Мы знали, что до заката должны воспользоваться теми несколькими слабыми лучами солнца, которые едва проникали в нашу камеру. Мы знали, что если солнце зайдет и наступит ночь, сатанинский холод погубит нас. Поэтому мы решили восстать на борьбу с ним. У него не было права подчинять нас своей воле. Мы с трудом доползли до двери, подобно улиткам. Мы смочили хлеб в соусе, который нам принесли на обед, и получили мягкое тесто, которым и вооружились для сражения с врагом. Фатима наклонялась, а Халима становилась на нее и поднималась вверх, чтобы заполнить щели вокруг окошка полученным тестом. Затем я наклонялась, а Марьям становилась на меня и делала то же самое. Мы дрожали, подобно тростнику на ветру. Мы бросили взгляд на кафельную плитку, разрисованную именами прежних жителей чулана; жителей, которые смогли долгие годы прожить в этом холоде, грязи, с этими запахами и насекомыми, и в конце своей жизни оставить о себе воспоминание в виде надписи на стене, чтобы другие, пришедшие на смену им, знали их имена. Мы же пробыли здесь всего одну осень. Каждый раз, когда тюремщик-баасовец открывал окошко на двери нашей камеры, ему в лицо ударял холодный ветер с такой силой, что теребил его волосы. При этом он громко смеялся и говорил: "Да нет же! Совсем не холодно, вы шутите!"
Какая адская шутка! Из-за этой шутки мы пребывали между жизнью и смертью.
Надзиратель открыл дверь.

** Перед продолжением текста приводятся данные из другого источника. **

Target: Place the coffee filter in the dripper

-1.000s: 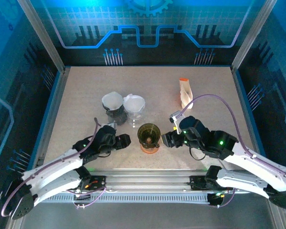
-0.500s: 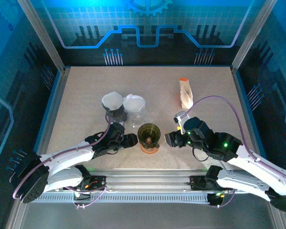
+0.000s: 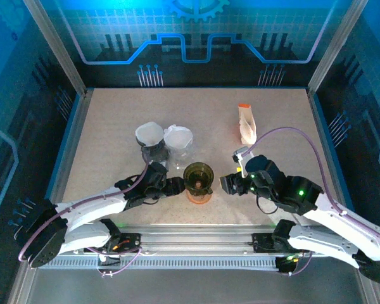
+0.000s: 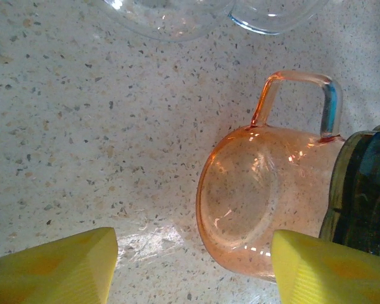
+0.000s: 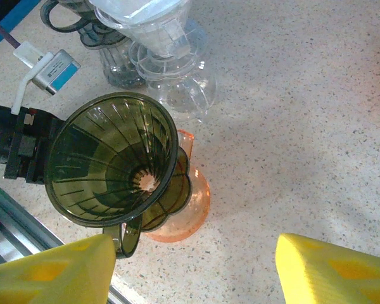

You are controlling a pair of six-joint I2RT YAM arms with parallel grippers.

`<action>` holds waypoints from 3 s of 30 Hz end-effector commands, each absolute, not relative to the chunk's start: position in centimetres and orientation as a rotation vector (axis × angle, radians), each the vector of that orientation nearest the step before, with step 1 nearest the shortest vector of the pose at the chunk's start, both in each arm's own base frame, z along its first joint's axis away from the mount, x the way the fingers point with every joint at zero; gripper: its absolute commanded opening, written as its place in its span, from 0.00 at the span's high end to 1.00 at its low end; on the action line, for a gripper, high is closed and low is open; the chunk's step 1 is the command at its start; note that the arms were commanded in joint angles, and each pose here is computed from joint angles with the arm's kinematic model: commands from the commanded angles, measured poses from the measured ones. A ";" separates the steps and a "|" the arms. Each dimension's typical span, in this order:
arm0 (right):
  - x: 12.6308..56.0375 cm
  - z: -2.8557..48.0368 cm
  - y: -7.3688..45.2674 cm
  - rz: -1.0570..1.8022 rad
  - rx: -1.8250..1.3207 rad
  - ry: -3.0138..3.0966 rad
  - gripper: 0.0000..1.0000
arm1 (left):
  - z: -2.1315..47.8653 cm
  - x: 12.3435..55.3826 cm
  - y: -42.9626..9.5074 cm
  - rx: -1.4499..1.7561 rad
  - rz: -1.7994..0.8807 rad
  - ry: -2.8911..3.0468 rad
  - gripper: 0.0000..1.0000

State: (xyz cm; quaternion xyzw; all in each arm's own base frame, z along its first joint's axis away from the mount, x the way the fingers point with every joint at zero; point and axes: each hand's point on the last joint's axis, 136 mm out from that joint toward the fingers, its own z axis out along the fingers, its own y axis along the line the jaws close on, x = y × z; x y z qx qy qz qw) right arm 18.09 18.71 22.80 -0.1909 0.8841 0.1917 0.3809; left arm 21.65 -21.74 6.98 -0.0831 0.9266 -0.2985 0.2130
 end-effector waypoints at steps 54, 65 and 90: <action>45.8 13.4 6.3 -0.197 -0.174 2.554 0.65 | 14.1 20.2 -16.3 -0.250 -0.805 2.313 0.01; 47.8 11.2 5.7 -0.297 -0.204 2.579 0.68 | 13.9 20.4 -16.4 -0.244 -0.811 2.314 0.01; 48.2 12.7 6.0 -0.365 -0.207 2.494 1.00 | 13.5 20.4 -16.4 -0.253 -0.819 2.321 0.01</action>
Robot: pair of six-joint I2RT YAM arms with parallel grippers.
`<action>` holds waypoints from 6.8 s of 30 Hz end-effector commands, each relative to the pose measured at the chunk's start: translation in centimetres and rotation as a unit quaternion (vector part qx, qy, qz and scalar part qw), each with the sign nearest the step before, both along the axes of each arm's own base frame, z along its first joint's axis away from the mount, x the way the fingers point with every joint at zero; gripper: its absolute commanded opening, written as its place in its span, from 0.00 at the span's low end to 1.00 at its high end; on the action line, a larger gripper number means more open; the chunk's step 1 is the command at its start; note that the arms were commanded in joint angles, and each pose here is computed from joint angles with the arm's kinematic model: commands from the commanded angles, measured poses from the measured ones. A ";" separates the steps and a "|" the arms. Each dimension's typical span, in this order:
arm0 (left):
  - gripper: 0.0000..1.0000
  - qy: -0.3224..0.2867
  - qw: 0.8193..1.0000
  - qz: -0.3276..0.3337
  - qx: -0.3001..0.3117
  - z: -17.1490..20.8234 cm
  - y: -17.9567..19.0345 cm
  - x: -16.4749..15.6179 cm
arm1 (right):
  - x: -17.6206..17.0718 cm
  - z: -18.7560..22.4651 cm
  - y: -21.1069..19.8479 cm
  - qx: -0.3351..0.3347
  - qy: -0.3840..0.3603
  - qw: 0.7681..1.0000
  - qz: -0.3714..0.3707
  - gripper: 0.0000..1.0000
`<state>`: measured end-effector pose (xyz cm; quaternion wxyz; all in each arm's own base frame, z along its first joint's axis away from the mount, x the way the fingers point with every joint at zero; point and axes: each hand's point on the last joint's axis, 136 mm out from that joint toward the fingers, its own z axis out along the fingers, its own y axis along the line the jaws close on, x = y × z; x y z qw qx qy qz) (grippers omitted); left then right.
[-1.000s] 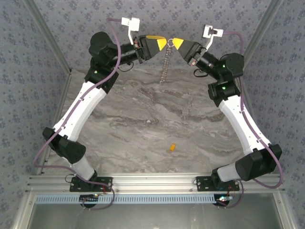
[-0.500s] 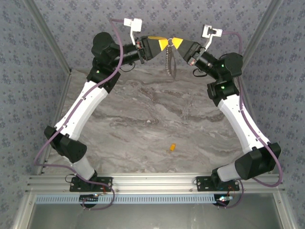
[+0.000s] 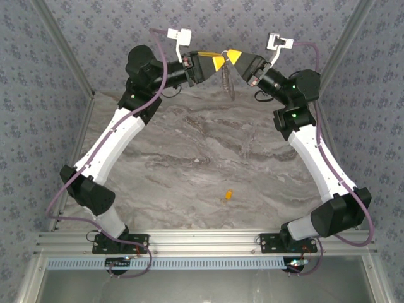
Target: Put the keys on the keyring
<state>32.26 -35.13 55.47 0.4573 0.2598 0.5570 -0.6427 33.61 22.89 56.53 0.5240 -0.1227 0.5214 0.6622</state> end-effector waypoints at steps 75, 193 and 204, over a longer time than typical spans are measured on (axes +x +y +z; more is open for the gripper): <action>0.00 -0.126 0.980 -0.077 0.136 0.0 0.8 -4.4 | -5.8 -0.5 1.4 -0.102 -0.021 0.990 0.096 0.23; 0.00 -0.099 0.987 -0.093 0.090 2.1 0.9 -4.8 | -4.1 1.4 -1.0 -0.041 -0.028 0.998 0.048 0.45; 0.00 -0.101 0.986 -0.094 0.097 1.9 0.9 -4.8 | -4.8 1.1 0.4 -0.057 -0.030 0.996 0.067 0.42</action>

И снова облако горячего пара вошло внутрь камеры. Нам достались еще четыре одеяла. Несмотря на то, что в ту ночь мы сломали дьяволу под названием "холод" рога, он повалил нас на землю с такой силой, что покалечил нас. Мы, все четыре, обессиленные и бледные, валялись на полу, будучи не в состоянии пошевелиться от ломоты в теле, и едва дышали, находясь во власти разных недугов. Приготовленное нами тесто, которым мы замазали щели вокруг окошка, смогло в некоторой степени противостоять ветрам, однако сила и скорость последних вскоре превратили его в камушки и, сорвав с места, швырнули в нашу же сторону. Новые одеяла, принесенные нам, оказались логовом голодных блох и клопов, которые были приглашены полакомиться нашими обессиленными телами. Мы не знали, что нам делать – искать ли пути бегства и спасения от беспощадных вихрей, которые ударяли, словно плетью, по нашим беззащитным телам, или же искать средство от чесотки, поразившей кожу на наших телах. Иногда, когда открывались окошки на дверях камер для раздачи еды, был слышен кашель – наш и других заключенных, который, подобно лаю собаки, вырывался из изъязвленных легких. И это было единственным признаком того, что мы все еще живы.